EXERCISE REQUIREMENTS: Retype all entries exactly as they stand, excluding pictures.

DATA:
:::::

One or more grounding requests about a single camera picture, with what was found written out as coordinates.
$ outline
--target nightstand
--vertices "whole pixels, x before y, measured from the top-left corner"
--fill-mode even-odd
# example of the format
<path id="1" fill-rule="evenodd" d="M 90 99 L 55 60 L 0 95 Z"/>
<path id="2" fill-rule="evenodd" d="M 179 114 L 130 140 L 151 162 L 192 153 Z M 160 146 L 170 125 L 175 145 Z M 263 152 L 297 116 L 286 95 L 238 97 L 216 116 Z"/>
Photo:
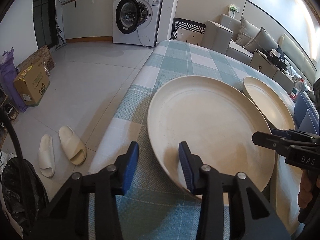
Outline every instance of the nightstand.
<path id="1" fill-rule="evenodd" d="M 294 81 L 288 74 L 284 74 L 267 59 L 266 55 L 258 50 L 253 54 L 250 67 L 276 81 L 288 94 L 290 94 L 295 85 Z"/>

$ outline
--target metal screw
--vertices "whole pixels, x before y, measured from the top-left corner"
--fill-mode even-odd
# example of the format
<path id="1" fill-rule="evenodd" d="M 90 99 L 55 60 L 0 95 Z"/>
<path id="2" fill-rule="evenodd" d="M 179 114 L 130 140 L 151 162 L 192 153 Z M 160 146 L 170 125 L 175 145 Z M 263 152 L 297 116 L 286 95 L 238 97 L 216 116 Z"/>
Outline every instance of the metal screw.
<path id="1" fill-rule="evenodd" d="M 239 172 L 238 173 L 238 178 L 239 179 L 245 179 L 246 177 L 247 177 L 247 175 L 245 173 L 243 173 L 243 172 Z"/>
<path id="2" fill-rule="evenodd" d="M 80 177 L 81 177 L 81 173 L 79 173 L 79 172 L 76 172 L 76 173 L 71 175 L 71 178 L 74 179 L 74 180 L 80 179 Z"/>
<path id="3" fill-rule="evenodd" d="M 202 165 L 201 166 L 201 170 L 203 170 L 203 171 L 210 171 L 211 170 L 211 167 L 209 166 L 209 165 Z"/>
<path id="4" fill-rule="evenodd" d="M 108 165 L 107 166 L 107 171 L 115 171 L 117 168 L 114 165 Z"/>

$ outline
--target wooden baseboard
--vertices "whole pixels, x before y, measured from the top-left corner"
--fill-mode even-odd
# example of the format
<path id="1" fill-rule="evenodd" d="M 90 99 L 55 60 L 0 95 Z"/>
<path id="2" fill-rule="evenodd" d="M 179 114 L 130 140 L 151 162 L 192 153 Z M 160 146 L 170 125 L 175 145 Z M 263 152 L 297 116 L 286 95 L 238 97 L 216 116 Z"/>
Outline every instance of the wooden baseboard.
<path id="1" fill-rule="evenodd" d="M 112 36 L 103 36 L 103 37 L 83 37 L 83 38 L 74 38 L 66 39 L 66 42 L 88 42 L 88 41 L 112 41 Z"/>

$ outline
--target white washing machine
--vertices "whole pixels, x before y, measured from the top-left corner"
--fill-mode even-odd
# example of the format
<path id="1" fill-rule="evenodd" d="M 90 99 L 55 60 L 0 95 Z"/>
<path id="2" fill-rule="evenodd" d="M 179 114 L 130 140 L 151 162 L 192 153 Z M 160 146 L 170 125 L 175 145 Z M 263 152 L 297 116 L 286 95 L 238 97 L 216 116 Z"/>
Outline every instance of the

:::::

ANSWER SECTION:
One or more grounding requests about a single camera picture, with what was found written out as coordinates.
$ outline
--target nightstand
--vertices "whole pixels, x before y, measured from the top-left corner"
--fill-mode even-odd
# example of the format
<path id="1" fill-rule="evenodd" d="M 90 99 L 55 60 L 0 95 Z"/>
<path id="2" fill-rule="evenodd" d="M 179 114 L 130 140 L 151 162 L 192 153 Z M 160 146 L 170 125 L 175 145 Z M 263 152 L 297 116 L 286 95 L 238 97 L 216 116 Z"/>
Photo:
Outline every instance of the nightstand.
<path id="1" fill-rule="evenodd" d="M 294 81 L 288 74 L 284 74 L 267 59 L 266 55 L 258 50 L 253 54 L 250 67 L 276 81 L 288 94 L 290 94 L 295 85 Z"/>

$ outline
--target metal screw
--vertices "whole pixels, x before y, measured from the top-left corner"
--fill-mode even-odd
# example of the format
<path id="1" fill-rule="evenodd" d="M 90 99 L 55 60 L 0 95 Z"/>
<path id="2" fill-rule="evenodd" d="M 179 114 L 130 140 L 151 162 L 192 153 Z M 160 146 L 170 125 L 175 145 Z M 263 152 L 297 116 L 286 95 L 238 97 L 216 116 Z"/>
Outline every instance of the metal screw.
<path id="1" fill-rule="evenodd" d="M 239 172 L 238 173 L 238 178 L 239 179 L 245 179 L 246 177 L 247 177 L 247 175 L 245 173 L 243 173 L 243 172 Z"/>
<path id="2" fill-rule="evenodd" d="M 80 177 L 81 177 L 81 173 L 79 173 L 79 172 L 76 172 L 76 173 L 71 175 L 71 178 L 74 179 L 74 180 L 80 179 Z"/>
<path id="3" fill-rule="evenodd" d="M 202 165 L 201 166 L 201 170 L 203 170 L 203 171 L 210 171 L 211 170 L 211 167 L 209 166 L 209 165 Z"/>
<path id="4" fill-rule="evenodd" d="M 108 165 L 107 166 L 107 171 L 115 171 L 117 168 L 114 165 Z"/>

$ outline
--target wooden baseboard
--vertices "whole pixels, x before y, measured from the top-left corner"
--fill-mode even-odd
# example of the format
<path id="1" fill-rule="evenodd" d="M 90 99 L 55 60 L 0 95 Z"/>
<path id="2" fill-rule="evenodd" d="M 179 114 L 130 140 L 151 162 L 192 153 Z M 160 146 L 170 125 L 175 145 Z M 263 152 L 297 116 L 286 95 L 238 97 L 216 116 Z"/>
Outline every instance of the wooden baseboard.
<path id="1" fill-rule="evenodd" d="M 112 36 L 103 36 L 103 37 L 83 37 L 83 38 L 74 38 L 66 39 L 66 42 L 88 42 L 88 41 L 112 41 Z"/>

$ outline
--target white washing machine
--vertices "whole pixels, x before y, measured from the top-left corner"
--fill-mode even-odd
# example of the format
<path id="1" fill-rule="evenodd" d="M 90 99 L 55 60 L 0 95 Z"/>
<path id="2" fill-rule="evenodd" d="M 179 114 L 130 140 L 151 162 L 192 153 Z M 160 146 L 170 125 L 175 145 Z M 263 152 L 297 116 L 286 95 L 238 97 L 216 116 Z"/>
Outline every instance of the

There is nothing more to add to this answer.